> [Work task]
Look below for the line containing "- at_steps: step"; from there, print each line exactly up to and including the line containing "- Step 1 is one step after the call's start", and stop.

> [Recorded data]
○ ○ ○ ○ ○

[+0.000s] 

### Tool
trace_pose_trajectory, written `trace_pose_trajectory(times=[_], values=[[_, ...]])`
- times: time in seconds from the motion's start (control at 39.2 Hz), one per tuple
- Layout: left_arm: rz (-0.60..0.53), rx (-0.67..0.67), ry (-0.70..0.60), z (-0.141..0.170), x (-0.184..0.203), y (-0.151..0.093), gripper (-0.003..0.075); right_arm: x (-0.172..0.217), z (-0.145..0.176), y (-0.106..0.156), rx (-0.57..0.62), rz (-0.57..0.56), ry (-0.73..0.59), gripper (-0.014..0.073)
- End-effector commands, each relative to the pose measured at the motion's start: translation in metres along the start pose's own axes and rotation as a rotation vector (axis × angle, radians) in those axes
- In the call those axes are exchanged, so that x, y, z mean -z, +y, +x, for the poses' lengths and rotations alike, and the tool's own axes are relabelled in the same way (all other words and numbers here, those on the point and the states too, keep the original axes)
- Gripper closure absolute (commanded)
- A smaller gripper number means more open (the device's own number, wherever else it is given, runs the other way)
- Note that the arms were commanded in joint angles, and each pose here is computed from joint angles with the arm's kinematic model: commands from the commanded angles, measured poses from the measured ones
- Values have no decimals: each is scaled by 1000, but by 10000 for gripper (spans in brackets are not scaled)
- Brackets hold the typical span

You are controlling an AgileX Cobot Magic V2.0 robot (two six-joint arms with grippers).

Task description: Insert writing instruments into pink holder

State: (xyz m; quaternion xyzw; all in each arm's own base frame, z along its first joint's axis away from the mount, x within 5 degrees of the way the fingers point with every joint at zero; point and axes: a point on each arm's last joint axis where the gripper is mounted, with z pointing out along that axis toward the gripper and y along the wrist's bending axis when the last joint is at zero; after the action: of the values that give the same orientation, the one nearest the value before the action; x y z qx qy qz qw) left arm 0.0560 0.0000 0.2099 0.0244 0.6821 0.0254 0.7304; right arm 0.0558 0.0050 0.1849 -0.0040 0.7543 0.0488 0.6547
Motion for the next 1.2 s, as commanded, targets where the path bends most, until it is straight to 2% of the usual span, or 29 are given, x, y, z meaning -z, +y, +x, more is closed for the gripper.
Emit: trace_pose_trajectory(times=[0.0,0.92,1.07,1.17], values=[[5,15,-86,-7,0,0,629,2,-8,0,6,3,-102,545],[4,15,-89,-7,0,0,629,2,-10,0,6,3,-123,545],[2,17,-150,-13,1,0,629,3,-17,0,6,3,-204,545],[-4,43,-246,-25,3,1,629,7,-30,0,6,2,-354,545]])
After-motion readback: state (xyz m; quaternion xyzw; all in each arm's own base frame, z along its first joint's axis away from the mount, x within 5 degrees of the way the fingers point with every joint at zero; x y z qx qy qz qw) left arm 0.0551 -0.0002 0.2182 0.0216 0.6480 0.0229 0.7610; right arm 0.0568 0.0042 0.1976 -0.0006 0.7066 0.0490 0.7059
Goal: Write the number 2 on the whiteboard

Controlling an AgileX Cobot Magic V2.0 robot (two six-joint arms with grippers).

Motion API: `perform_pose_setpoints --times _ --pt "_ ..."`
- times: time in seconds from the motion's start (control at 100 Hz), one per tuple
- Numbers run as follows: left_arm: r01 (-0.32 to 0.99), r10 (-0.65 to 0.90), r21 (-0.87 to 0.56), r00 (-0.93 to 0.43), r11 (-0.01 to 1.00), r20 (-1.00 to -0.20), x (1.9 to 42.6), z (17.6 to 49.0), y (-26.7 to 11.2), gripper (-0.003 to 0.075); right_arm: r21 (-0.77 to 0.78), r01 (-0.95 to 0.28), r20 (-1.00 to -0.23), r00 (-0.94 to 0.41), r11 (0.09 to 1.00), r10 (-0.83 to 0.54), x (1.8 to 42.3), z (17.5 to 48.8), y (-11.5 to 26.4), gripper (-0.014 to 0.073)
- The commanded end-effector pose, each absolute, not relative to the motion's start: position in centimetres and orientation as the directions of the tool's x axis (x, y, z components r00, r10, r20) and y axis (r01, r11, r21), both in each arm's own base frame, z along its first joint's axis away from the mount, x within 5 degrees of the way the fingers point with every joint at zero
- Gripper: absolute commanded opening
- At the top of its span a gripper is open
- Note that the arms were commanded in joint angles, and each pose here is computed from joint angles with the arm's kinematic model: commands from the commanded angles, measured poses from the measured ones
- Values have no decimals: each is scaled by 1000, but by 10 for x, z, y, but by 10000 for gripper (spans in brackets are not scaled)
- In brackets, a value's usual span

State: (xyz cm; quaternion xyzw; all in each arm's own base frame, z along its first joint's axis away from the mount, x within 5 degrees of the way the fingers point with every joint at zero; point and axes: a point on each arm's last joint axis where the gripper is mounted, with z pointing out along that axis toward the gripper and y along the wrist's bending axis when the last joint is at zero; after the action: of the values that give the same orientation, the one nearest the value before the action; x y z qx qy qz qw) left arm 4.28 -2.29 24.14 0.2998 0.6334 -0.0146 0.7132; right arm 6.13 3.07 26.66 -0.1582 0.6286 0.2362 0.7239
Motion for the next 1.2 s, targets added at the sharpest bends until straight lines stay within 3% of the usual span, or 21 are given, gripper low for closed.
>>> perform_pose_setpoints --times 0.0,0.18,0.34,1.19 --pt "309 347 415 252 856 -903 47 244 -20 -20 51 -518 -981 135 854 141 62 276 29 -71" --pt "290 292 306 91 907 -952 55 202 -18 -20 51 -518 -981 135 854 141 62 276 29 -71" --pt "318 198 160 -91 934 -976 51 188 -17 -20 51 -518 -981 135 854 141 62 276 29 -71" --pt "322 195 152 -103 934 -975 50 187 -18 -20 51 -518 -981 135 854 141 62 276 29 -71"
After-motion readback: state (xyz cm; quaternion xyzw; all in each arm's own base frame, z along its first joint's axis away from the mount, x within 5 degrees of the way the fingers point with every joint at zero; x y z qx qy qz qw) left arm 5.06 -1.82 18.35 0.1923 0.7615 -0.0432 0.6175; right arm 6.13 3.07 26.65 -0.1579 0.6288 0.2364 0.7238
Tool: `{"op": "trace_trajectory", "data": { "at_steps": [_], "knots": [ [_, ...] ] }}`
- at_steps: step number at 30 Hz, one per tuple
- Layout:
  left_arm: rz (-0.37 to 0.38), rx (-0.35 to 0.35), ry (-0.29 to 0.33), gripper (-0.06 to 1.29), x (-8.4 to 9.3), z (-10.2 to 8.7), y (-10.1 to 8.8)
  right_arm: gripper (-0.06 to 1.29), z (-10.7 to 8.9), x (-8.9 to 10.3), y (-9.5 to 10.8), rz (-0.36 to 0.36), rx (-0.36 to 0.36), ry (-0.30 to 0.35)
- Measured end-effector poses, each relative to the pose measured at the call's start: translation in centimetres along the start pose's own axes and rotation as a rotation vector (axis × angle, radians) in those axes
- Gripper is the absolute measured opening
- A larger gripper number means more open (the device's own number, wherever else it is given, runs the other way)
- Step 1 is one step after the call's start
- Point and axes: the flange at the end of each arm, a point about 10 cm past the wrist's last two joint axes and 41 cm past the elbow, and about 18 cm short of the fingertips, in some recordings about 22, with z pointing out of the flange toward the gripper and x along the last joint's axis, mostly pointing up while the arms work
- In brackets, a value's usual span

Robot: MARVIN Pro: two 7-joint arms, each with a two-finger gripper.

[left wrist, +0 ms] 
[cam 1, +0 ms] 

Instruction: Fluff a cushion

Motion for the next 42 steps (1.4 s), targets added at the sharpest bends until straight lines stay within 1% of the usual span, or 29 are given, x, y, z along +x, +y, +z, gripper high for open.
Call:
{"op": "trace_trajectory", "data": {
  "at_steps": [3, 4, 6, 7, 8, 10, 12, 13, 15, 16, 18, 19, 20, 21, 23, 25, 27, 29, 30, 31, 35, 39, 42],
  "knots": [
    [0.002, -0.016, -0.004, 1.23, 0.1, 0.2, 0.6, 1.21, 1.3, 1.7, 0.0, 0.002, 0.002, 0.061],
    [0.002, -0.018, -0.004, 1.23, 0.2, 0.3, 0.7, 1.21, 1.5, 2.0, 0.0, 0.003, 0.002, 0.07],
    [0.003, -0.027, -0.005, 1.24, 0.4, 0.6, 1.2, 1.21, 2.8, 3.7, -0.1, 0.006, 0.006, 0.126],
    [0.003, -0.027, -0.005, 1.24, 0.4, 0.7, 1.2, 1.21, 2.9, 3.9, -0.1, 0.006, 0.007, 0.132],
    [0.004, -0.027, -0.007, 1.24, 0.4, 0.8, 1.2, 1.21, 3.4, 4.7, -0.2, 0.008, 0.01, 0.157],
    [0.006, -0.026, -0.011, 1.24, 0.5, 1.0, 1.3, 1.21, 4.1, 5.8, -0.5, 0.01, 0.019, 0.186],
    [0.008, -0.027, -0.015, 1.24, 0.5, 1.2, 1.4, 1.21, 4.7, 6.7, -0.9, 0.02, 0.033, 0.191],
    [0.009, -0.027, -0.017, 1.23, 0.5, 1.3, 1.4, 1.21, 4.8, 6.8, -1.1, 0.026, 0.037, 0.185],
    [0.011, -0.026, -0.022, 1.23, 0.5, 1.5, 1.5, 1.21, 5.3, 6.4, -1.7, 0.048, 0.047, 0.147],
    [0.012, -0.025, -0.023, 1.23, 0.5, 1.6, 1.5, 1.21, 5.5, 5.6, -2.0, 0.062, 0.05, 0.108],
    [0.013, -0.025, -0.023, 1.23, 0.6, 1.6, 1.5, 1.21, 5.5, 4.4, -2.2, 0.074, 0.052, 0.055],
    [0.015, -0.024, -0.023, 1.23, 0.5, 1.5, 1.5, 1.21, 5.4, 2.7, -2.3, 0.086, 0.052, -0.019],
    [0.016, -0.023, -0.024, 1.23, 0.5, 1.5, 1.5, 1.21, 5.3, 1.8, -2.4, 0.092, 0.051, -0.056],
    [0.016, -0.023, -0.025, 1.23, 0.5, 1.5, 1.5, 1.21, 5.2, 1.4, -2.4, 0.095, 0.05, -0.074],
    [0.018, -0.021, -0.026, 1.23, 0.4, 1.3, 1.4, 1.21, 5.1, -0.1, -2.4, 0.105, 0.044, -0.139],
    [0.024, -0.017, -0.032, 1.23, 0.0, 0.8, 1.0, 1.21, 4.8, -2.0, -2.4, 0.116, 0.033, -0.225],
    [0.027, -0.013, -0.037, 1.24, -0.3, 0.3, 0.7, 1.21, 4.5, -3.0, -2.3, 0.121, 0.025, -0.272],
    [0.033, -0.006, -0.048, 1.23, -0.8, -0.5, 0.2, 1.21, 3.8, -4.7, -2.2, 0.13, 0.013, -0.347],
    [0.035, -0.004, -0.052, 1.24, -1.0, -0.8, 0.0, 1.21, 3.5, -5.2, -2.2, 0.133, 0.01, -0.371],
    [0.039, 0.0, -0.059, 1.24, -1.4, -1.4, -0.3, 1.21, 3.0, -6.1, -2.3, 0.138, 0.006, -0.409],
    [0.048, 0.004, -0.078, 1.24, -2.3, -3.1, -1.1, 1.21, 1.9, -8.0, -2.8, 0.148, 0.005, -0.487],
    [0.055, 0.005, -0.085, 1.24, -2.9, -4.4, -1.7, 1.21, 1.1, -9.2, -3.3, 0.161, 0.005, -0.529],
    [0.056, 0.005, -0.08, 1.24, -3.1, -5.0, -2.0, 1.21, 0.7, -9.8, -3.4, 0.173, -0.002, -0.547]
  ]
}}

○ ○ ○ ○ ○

> [Solution below]
- at_steps: step number at 30 Hz, one per tuple
- Layout:
  left_arm: rz (-0.37 to 0.38), rx (-0.35 to 0.35), ry (-0.29 to 0.33), gripper (-0.06 to 1.29), x (-8.4 to 9.3), z (-10.2 to 8.7), y (-10.1 to 8.8)
  right_arm: gripper (-0.06 to 1.29), z (-10.7 to 8.9), x (-8.9 to 10.3), y (-9.5 to 10.8), rz (-0.36 to 0.36), rx (-0.36 to 0.36), ry (-0.30 to 0.35)
- Measured end-effector poses, each relative to the pose measured at the call's start: translation in centimetres along the start pose's own axes and rotation as a rotation vector (axis × angle, radians) in those axes
- Gripper is the absolute measured opening
- A larger gripper number means more open (the device's own number, wherever else it is given, runs the other way)
- Step 1 is one step after the call's start

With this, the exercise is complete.